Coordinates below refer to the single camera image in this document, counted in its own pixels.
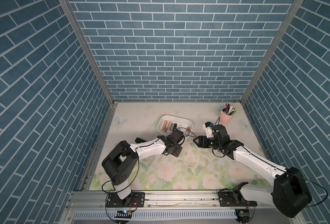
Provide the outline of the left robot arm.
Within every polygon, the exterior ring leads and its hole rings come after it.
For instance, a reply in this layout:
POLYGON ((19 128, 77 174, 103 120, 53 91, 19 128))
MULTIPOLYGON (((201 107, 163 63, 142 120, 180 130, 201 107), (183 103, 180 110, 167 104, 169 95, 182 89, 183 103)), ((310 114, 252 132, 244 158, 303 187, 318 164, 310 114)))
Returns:
POLYGON ((152 141, 137 138, 135 144, 119 142, 102 161, 102 167, 115 188, 120 200, 129 199, 132 194, 129 181, 131 172, 142 159, 154 155, 173 155, 178 157, 185 142, 183 132, 174 130, 168 136, 157 136, 152 141))

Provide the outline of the green circuit board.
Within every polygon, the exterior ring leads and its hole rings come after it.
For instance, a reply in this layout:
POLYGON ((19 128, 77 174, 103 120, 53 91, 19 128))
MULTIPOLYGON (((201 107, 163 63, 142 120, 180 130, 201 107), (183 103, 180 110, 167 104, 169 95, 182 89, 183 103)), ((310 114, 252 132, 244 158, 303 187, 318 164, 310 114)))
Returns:
POLYGON ((248 210, 235 210, 236 221, 240 224, 247 224, 251 219, 251 214, 248 210))
POLYGON ((121 219, 121 218, 130 219, 131 217, 132 217, 132 211, 118 210, 118 211, 115 211, 115 213, 114 213, 115 219, 121 219))

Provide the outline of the left green circuit board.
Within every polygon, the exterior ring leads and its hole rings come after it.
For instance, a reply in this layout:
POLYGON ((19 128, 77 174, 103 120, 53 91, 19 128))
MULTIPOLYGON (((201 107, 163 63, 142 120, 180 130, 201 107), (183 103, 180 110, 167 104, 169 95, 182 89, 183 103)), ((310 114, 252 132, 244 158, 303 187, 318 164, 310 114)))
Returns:
POLYGON ((121 218, 130 219, 131 217, 132 217, 132 211, 118 210, 118 211, 115 211, 115 213, 114 213, 115 219, 121 219, 121 218))

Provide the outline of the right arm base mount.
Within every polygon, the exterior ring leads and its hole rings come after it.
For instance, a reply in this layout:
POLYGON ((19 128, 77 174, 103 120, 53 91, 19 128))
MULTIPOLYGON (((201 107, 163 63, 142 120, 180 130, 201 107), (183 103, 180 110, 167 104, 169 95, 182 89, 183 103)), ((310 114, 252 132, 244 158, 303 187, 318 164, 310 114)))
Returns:
POLYGON ((239 192, 219 191, 219 202, 221 207, 256 207, 257 202, 247 201, 239 192))

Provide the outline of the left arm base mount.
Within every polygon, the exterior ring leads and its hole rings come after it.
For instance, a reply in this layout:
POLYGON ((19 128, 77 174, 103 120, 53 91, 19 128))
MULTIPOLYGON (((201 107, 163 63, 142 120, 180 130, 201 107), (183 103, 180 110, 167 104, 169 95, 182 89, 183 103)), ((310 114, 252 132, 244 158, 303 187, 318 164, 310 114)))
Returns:
POLYGON ((117 193, 109 193, 106 200, 107 208, 143 208, 145 201, 144 192, 132 192, 125 199, 120 199, 117 193))

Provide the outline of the pink lip gloss tube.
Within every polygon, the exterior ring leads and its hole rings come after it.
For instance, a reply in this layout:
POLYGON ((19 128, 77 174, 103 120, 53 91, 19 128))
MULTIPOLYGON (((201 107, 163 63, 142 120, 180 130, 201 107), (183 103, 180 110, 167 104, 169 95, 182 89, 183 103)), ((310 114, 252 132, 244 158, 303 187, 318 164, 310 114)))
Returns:
POLYGON ((166 126, 166 127, 167 127, 167 131, 170 130, 170 128, 171 128, 171 124, 172 124, 172 123, 169 121, 168 124, 167 124, 167 126, 166 126))

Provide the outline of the beige lip gloss tube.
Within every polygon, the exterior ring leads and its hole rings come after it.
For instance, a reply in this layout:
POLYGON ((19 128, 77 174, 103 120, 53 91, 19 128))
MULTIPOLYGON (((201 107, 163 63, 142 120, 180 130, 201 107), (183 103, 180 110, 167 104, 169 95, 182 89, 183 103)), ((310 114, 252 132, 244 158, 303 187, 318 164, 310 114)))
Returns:
POLYGON ((167 130, 168 130, 168 121, 165 120, 165 121, 164 121, 164 124, 163 124, 163 126, 162 126, 162 131, 167 132, 167 130))

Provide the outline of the pink metal pen bucket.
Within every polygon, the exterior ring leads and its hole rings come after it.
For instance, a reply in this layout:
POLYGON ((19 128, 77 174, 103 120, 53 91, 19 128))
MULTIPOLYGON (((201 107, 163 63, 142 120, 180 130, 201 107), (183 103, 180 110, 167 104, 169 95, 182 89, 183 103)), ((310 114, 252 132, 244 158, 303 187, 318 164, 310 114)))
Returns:
POLYGON ((226 126, 228 125, 232 118, 234 116, 233 115, 227 115, 226 113, 224 113, 223 111, 220 111, 220 120, 219 120, 219 124, 226 126))

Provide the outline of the right green circuit board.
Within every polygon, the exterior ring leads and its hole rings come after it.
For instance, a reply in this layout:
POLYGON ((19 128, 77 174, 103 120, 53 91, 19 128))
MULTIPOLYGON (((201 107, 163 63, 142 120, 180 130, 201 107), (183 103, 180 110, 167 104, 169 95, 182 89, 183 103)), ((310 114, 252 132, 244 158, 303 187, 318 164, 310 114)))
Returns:
POLYGON ((248 210, 235 210, 236 221, 240 224, 247 224, 251 219, 251 214, 248 210))

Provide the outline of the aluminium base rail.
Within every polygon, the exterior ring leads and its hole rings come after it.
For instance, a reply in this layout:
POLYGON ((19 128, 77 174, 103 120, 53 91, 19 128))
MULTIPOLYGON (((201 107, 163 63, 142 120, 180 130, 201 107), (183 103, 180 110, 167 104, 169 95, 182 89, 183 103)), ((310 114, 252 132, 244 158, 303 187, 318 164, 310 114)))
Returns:
POLYGON ((124 208, 106 208, 102 191, 74 191, 61 224, 236 224, 239 207, 222 207, 216 190, 145 191, 143 207, 130 218, 124 208))

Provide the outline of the white storage box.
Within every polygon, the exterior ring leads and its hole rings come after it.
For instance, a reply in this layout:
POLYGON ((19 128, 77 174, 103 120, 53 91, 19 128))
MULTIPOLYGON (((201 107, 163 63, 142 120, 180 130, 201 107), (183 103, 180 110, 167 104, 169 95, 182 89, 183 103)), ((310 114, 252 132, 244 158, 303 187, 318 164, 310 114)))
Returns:
POLYGON ((183 132, 185 137, 187 137, 192 133, 193 123, 188 119, 164 115, 160 118, 157 128, 158 131, 163 134, 170 134, 177 129, 183 132))

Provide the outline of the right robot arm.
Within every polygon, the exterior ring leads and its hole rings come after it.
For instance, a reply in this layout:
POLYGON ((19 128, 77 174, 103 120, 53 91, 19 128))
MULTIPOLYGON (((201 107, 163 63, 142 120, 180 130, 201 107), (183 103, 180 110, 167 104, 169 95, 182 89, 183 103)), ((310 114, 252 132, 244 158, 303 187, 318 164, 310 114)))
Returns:
POLYGON ((241 182, 231 191, 232 200, 236 205, 264 203, 276 207, 283 215, 294 218, 310 204, 312 196, 300 170, 275 164, 242 142, 231 140, 223 125, 212 125, 208 122, 204 129, 206 135, 193 140, 197 147, 213 149, 246 165, 270 184, 269 187, 263 187, 241 182))

^^^^

◆ WHAT THE EXERCISE ASKS:
Give back each of the records above word for word, apart from the pictures.

◆ YOUR RESPONSE:
Coordinates below refer to the single camera image in this document, counted in its own pixels.
Provide the outline of the left robot arm.
Within every polygon, the exterior ring leads and its hole rings come after it.
For instance, a reply in this layout:
POLYGON ((19 128, 77 174, 103 120, 53 91, 19 128))
MULTIPOLYGON (((201 107, 163 63, 142 120, 180 130, 201 107), (183 103, 180 110, 167 104, 169 95, 182 89, 183 103)), ((310 114, 252 132, 244 158, 303 187, 318 164, 310 114)))
Returns:
POLYGON ((152 141, 137 138, 135 144, 119 142, 102 161, 102 167, 115 188, 120 200, 129 199, 132 194, 129 181, 131 172, 142 159, 154 155, 173 155, 178 157, 185 142, 183 132, 174 130, 168 136, 157 136, 152 141))

Provide the outline of the green circuit board.
Within every polygon, the exterior ring leads and its hole rings come after it.
For instance, a reply in this layout:
POLYGON ((19 128, 77 174, 103 120, 53 91, 19 128))
MULTIPOLYGON (((201 107, 163 63, 142 120, 180 130, 201 107), (183 103, 180 110, 167 104, 169 95, 182 89, 183 103)), ((310 114, 252 132, 244 158, 303 187, 318 164, 310 114)))
Returns:
POLYGON ((248 210, 235 210, 236 221, 240 224, 247 224, 251 219, 251 214, 248 210))
POLYGON ((121 219, 121 218, 130 219, 131 217, 132 217, 132 211, 118 210, 118 211, 115 211, 115 213, 114 213, 115 219, 121 219))

Provide the outline of the left green circuit board.
Within every polygon, the exterior ring leads and its hole rings come after it.
For instance, a reply in this layout:
POLYGON ((19 128, 77 174, 103 120, 53 91, 19 128))
MULTIPOLYGON (((201 107, 163 63, 142 120, 180 130, 201 107), (183 103, 180 110, 167 104, 169 95, 182 89, 183 103)), ((310 114, 252 132, 244 158, 303 187, 318 164, 310 114)))
Returns:
POLYGON ((121 218, 130 219, 131 217, 132 217, 132 211, 118 210, 118 211, 115 211, 115 213, 114 213, 115 219, 121 219, 121 218))

Provide the outline of the right arm base mount.
Within every polygon, the exterior ring leads and its hole rings come after it.
For instance, a reply in this layout:
POLYGON ((19 128, 77 174, 103 120, 53 91, 19 128))
MULTIPOLYGON (((201 107, 163 63, 142 120, 180 130, 201 107), (183 103, 180 110, 167 104, 169 95, 182 89, 183 103)), ((310 114, 252 132, 244 158, 303 187, 318 164, 310 114)))
Returns:
POLYGON ((239 192, 219 191, 219 202, 221 207, 256 207, 257 202, 247 201, 239 192))

Provide the outline of the left arm base mount.
Within every polygon, the exterior ring leads and its hole rings come after it.
For instance, a reply in this layout:
POLYGON ((19 128, 77 174, 103 120, 53 91, 19 128))
MULTIPOLYGON (((201 107, 163 63, 142 120, 180 130, 201 107), (183 103, 180 110, 167 104, 169 95, 182 89, 183 103)), ((310 114, 252 132, 244 158, 303 187, 318 164, 310 114)))
Returns:
POLYGON ((117 193, 109 193, 106 200, 107 208, 143 208, 145 201, 144 192, 132 192, 125 199, 120 199, 117 193))

Provide the outline of the pink lip gloss tube.
Within every polygon, the exterior ring leads and its hole rings come after it.
For instance, a reply in this layout:
POLYGON ((19 128, 77 174, 103 120, 53 91, 19 128))
MULTIPOLYGON (((201 107, 163 63, 142 120, 180 130, 201 107), (183 103, 180 110, 167 104, 169 95, 182 89, 183 103)), ((310 114, 252 132, 244 158, 303 187, 318 164, 310 114)))
Returns:
POLYGON ((166 126, 166 127, 167 127, 167 131, 170 130, 170 128, 171 128, 171 124, 172 124, 172 123, 169 121, 168 124, 167 124, 167 126, 166 126))

Provide the outline of the beige lip gloss tube.
Within every polygon, the exterior ring leads and its hole rings come after it.
For instance, a reply in this layout:
POLYGON ((19 128, 77 174, 103 120, 53 91, 19 128))
MULTIPOLYGON (((201 107, 163 63, 142 120, 180 130, 201 107), (183 103, 180 110, 167 104, 169 95, 182 89, 183 103)), ((310 114, 252 132, 244 158, 303 187, 318 164, 310 114)))
Returns:
POLYGON ((167 130, 168 130, 168 121, 165 120, 165 121, 164 121, 164 124, 163 124, 163 126, 162 126, 162 131, 167 132, 167 130))

Provide the outline of the pink metal pen bucket.
Within every polygon, the exterior ring leads and its hole rings come after it.
For instance, a reply in this layout:
POLYGON ((19 128, 77 174, 103 120, 53 91, 19 128))
MULTIPOLYGON (((201 107, 163 63, 142 120, 180 130, 201 107), (183 103, 180 110, 167 104, 169 95, 182 89, 183 103)), ((310 114, 252 132, 244 158, 303 187, 318 164, 310 114)))
Returns:
POLYGON ((226 126, 228 125, 232 118, 234 116, 233 115, 227 115, 226 113, 224 113, 223 111, 220 111, 220 120, 219 120, 219 124, 226 126))

Provide the outline of the right green circuit board.
Within every polygon, the exterior ring leads and its hole rings come after it.
For instance, a reply in this layout:
POLYGON ((19 128, 77 174, 103 120, 53 91, 19 128))
MULTIPOLYGON (((201 107, 163 63, 142 120, 180 130, 201 107), (183 103, 180 110, 167 104, 169 95, 182 89, 183 103)), ((310 114, 252 132, 244 158, 303 187, 318 164, 310 114)))
Returns:
POLYGON ((248 210, 235 210, 236 221, 240 224, 247 224, 251 219, 251 214, 248 210))

Provide the outline of the aluminium base rail.
Within every polygon, the exterior ring leads and its hole rings come after it.
For instance, a reply in this layout:
POLYGON ((19 128, 77 174, 103 120, 53 91, 19 128))
MULTIPOLYGON (((201 107, 163 63, 142 120, 180 130, 201 107), (183 103, 180 110, 167 104, 169 95, 182 89, 183 103)), ((310 114, 252 132, 244 158, 303 187, 318 164, 310 114)))
Returns:
POLYGON ((124 208, 106 208, 102 191, 74 191, 61 224, 236 224, 239 207, 222 207, 216 190, 145 191, 143 207, 130 218, 124 208))

Provide the outline of the white storage box.
Within every polygon, the exterior ring leads and its hole rings come after it.
For instance, a reply in this layout:
POLYGON ((19 128, 77 174, 103 120, 53 91, 19 128))
MULTIPOLYGON (((201 107, 163 63, 142 120, 180 130, 201 107), (183 103, 180 110, 167 104, 169 95, 182 89, 183 103)), ((310 114, 252 132, 244 158, 303 187, 318 164, 310 114)))
Returns:
POLYGON ((183 132, 185 137, 187 137, 192 133, 193 123, 188 119, 164 115, 160 118, 157 128, 158 131, 163 134, 170 134, 177 129, 183 132))

Provide the outline of the right robot arm.
Within every polygon, the exterior ring leads and its hole rings come after it.
For instance, a reply in this layout:
POLYGON ((19 128, 77 174, 103 120, 53 91, 19 128))
MULTIPOLYGON (((201 107, 163 63, 142 120, 180 130, 201 107), (183 103, 180 110, 167 104, 169 95, 182 89, 183 103)), ((310 114, 252 132, 244 158, 303 187, 318 164, 310 114)))
Returns:
POLYGON ((241 182, 231 191, 232 200, 236 205, 264 203, 276 207, 283 215, 294 218, 310 204, 312 196, 300 170, 275 164, 242 142, 231 140, 223 125, 212 125, 208 122, 204 129, 206 135, 193 140, 197 147, 213 149, 246 165, 270 184, 269 187, 263 187, 241 182))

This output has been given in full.